Workers here are preferring  livelihoods beyond traditional garden work as those pay better, several trade union leaders have found out during their informal chats.

“Once the garden closed down, people sought different livelihoods, some started roadside eateries, some started homestays or small resorts, others started selling green leaves plucked from the closed garden,” said a local resident. “Even the earnings from selling the green leaves is more than the daily wage of a tea garden worker (which is currently Rs 202 a day).”

Eateries are a major source of sustenance in Peshok as most vehicles between Darjeeling and Kalimpong-Gangtok make a stop here, said the source.

If this trend catches up, it would be “worrisome" for the industry, said a planter, who did not wish to be quoted.

Peshok tea garden, some 25km from Darjeeling, has been running erratically since 2015 but was officially declared closed in 2019.

The lessee of the garden was the Alchemist Group, whose chairman emeritus was former Trinamul Rajya Sabha member K.D. Singh. The group owned the garden, which employed around 570-odd workers, under the Dooteriah & Kalej Valley Tea Estate Private Limited.

 A tea garden union leader, who spoke to workers, said in private that a “sizeable workforce” was not interested in the reopening of the tea garden.

“It is true that many residents of that place are economically well off and they have lost interest in working in the garden,” said the leader. “However, one must realise that if the tea garden does not reopen, the poorest of the poor, who do not have other means of sustenance, will be hit really hard. This section needs livelihood protection,” the union leader added.

 The leader also said it was also true that “the tea garden land has been sold and resorts have been built” during the past many years. “These people, too, are not interested in reopening the garden as their structures would come under the scanner,” the union leader said.

Sources said that a prospective buyer had enquired about this garden. “However, on knowing that some sections were not in favour of opening the garden, the company backed off,” said a source.

 “We believe that the problem is largely because tea garden lands have been sold off through local arrangement. This is why there is opposition to reopening this garden. This trend is definitely worrisome,” said an insider of the Darjeeling Tea industry.

 Over the years, the Darjeeling tea industry is witnessing a steady rise in absenteeism among the workforce. In 2018, the industry reported absenteeism as high as 50 per cent among the total workforce of about 70,000. Higher wages in other jobs, better education and migration because of the 104-day general strike in 2017 were cited as reasons.

“Things are not looking good for the industry, which is crippled with high absenteeism and hence low productivity,” said a tea management.

Ajoy Edwards, social worker and founder of Hamro Party, said it was time to renegotiate the terms and conditions in tea gardens. “We cannot have a situation where the garden lessee operates when business is good and leaves when things are unfavourable leaving the workers in the lurch. It has to be a win-win situation for all,” said Edwards.

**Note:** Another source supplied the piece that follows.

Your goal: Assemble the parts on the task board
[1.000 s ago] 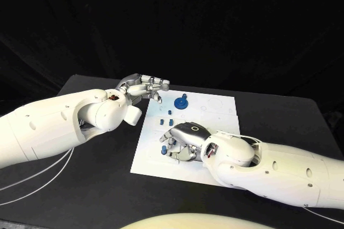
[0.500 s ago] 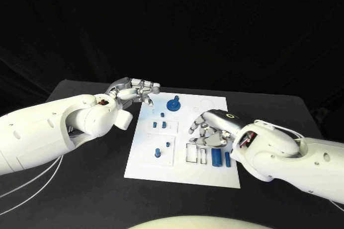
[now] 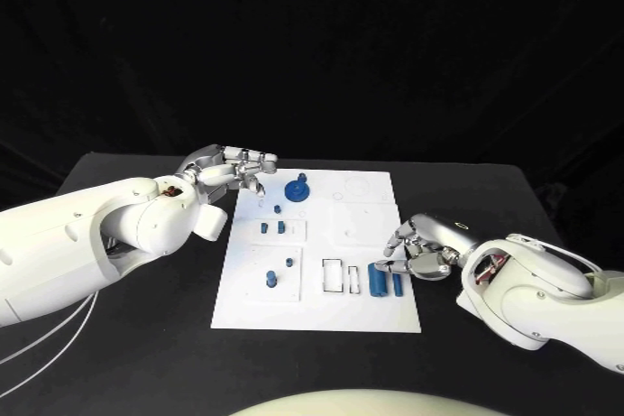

 Many people from Peshok and its surrounding areas have joined Hamro Party in recent days.

“Land rights are important for tea garden workers,” said Edwards.

An official, however, added that the problem was for now only reported from Peshok because of the place’s viability for other livelihood avenues. “Recently Kalej Valley tea garden reopened and there was no opposition from the workers,” the official said.